> Task objective
Look through the data that follows and copy each line with the string "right".

■ ■ ■ ■ ■ ■ ■

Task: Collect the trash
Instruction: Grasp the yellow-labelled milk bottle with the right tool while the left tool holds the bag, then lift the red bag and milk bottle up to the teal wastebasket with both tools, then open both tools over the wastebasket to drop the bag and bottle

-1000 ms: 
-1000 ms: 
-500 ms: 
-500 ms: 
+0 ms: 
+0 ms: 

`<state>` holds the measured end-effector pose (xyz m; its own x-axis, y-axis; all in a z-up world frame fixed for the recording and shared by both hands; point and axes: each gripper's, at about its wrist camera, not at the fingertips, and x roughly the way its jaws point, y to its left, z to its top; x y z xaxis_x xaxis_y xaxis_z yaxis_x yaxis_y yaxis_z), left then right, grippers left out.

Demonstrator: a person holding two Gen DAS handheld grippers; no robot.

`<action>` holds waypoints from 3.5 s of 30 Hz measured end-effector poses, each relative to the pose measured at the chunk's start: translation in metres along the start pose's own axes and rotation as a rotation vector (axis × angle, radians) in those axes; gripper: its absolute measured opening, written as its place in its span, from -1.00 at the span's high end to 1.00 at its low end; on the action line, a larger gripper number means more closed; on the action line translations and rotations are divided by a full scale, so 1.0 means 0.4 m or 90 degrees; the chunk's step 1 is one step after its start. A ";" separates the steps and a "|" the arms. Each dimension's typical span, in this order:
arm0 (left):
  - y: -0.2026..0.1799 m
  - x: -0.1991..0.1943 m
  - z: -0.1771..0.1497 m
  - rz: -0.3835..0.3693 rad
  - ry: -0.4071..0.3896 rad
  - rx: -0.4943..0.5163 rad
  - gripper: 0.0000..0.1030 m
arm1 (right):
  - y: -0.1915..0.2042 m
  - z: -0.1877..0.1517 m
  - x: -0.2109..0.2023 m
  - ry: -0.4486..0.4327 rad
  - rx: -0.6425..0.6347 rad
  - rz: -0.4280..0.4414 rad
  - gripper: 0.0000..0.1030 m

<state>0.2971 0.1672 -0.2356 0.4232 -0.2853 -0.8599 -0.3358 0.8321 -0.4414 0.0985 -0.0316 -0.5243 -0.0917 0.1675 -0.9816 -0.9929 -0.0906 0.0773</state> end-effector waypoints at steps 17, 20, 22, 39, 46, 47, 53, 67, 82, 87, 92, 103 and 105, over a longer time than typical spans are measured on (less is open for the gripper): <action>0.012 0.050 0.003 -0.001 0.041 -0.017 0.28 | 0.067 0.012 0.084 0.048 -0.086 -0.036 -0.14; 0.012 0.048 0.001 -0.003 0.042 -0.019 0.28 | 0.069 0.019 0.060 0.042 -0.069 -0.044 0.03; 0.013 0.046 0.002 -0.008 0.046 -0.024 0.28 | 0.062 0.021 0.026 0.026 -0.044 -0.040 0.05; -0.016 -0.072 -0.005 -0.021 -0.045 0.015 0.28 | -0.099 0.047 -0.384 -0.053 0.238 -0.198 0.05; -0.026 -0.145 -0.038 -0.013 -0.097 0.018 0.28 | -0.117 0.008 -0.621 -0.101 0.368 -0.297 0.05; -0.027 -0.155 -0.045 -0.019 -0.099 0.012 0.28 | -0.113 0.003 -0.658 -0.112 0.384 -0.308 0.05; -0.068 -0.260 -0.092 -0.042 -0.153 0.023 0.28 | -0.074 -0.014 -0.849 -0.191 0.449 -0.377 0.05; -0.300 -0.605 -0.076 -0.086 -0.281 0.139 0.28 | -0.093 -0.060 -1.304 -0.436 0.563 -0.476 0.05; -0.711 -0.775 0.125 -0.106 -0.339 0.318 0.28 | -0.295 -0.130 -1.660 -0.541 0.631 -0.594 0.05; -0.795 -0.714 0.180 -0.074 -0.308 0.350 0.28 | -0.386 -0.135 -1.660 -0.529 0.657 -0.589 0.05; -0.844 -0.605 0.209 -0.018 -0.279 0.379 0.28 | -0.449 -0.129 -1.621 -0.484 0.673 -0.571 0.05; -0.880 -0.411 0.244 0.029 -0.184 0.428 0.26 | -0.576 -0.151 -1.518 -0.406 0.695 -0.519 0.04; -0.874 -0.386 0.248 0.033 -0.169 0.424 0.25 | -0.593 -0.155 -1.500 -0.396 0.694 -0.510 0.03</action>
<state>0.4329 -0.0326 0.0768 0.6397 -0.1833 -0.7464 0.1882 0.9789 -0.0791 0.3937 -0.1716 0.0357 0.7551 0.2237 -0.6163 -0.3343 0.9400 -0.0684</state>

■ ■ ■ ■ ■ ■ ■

> Result for this task
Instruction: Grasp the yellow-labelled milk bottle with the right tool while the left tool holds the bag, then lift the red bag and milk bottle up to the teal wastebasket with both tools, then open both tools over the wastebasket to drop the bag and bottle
`<state>` holds the measured end-effector pose (xyz m; its own x-axis, y-axis; all in a z-up world frame fixed for the recording and shared by both hands; point and axes: each gripper's, at about its wrist camera, not at the fingertips, and x roughly the way its jaws point, y to its left, z to its top; x y z xaxis_x xaxis_y xaxis_z yaxis_x yaxis_y yaxis_z), left then right, grippers left out.
arm1 (right):

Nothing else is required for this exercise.